Anche per questo le considerazioni di Weichmann suonano prive di retorica, marcato invece da uno sguardo umano che si posa sulla propria esperienza. Quel senso di desolazione diventa presto il filo conduttore sotterraneo che informa di sé i fatti. Nasce dallo scarto tra la rappresentazione della vita sempre ancorata a dei riferimenti a cose note e la realtà di quella terra dove anche la vita appare impossibile. Sì, una terra brulla, ma pur sempre una cosa viva: qualche cammello, le colonne degli autocarri segni di una vita che invece risulta assente. Una terra dove sabbia e luce accecante sono l’ordito delle esperienze dei soldati: “ogni mia immaginazione sulla Marmarica fu frustrata”.
Con sfumature diverse questa frustrazione ricompare altrove. Nelle difficoltà di approvvigionamento, nell’impotenza nello svolgere il proprio compito, nella constatazione dell’inadeguatezza di mezzi e l’approssimazione dei ranghi superiori, soprattutto nel prendere le distanze dalla retorica di guerra, che non si accende però mai in polemica.

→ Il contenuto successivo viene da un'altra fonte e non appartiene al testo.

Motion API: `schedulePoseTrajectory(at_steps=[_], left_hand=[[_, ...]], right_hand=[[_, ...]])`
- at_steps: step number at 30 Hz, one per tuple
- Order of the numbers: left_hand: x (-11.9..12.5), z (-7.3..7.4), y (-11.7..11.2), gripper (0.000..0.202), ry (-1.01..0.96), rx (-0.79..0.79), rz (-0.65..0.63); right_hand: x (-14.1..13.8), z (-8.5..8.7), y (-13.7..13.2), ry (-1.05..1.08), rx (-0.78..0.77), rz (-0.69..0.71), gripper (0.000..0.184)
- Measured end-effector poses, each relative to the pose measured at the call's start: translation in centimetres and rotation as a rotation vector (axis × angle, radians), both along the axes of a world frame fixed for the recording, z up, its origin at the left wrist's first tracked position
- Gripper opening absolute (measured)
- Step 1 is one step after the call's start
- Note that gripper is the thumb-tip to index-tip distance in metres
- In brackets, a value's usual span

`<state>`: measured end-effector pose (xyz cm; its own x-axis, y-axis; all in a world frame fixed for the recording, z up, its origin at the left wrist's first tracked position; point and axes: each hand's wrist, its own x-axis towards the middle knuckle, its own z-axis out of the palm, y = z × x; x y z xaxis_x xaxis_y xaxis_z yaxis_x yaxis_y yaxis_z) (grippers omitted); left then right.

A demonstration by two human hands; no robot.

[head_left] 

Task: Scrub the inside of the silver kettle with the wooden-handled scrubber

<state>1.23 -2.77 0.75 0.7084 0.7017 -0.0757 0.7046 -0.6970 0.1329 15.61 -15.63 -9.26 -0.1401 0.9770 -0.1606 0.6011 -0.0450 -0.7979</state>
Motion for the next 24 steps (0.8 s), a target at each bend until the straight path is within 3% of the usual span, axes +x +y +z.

C’è un profondo senso di dignità e di consapevolezza nelle pagine che affrontano questi temi. Nonostante gli venga voglia di “vuotare il sacco”, non si sottrae a sincere considerazioni sui soldati: “ero venuto in Africa Settentrionale credendo in un esercito e mi sono accorto che esisteva solo nel cuore dei suoi soldati”. Non fa questione di eroismo, ma constata il loro senso del dovere che giustifica anche gli accenti fortemente critici con cui descrive la condizione nel campo di prigionia francese.
In tutto ciò Wiechmann si aggrappa al ricordo della famiglia: “non avrei mai creduto che il distacco fosse così doloroso”, annota subito. Sulla brandina gli vengono in soccorso gli occhi della figlioletta. La posta appare l’unico legame con un mondo in cui la vita ha contorni conosciuti e rassicuranti. Sono lettere piene di affetto, aperte su una dimensione intima.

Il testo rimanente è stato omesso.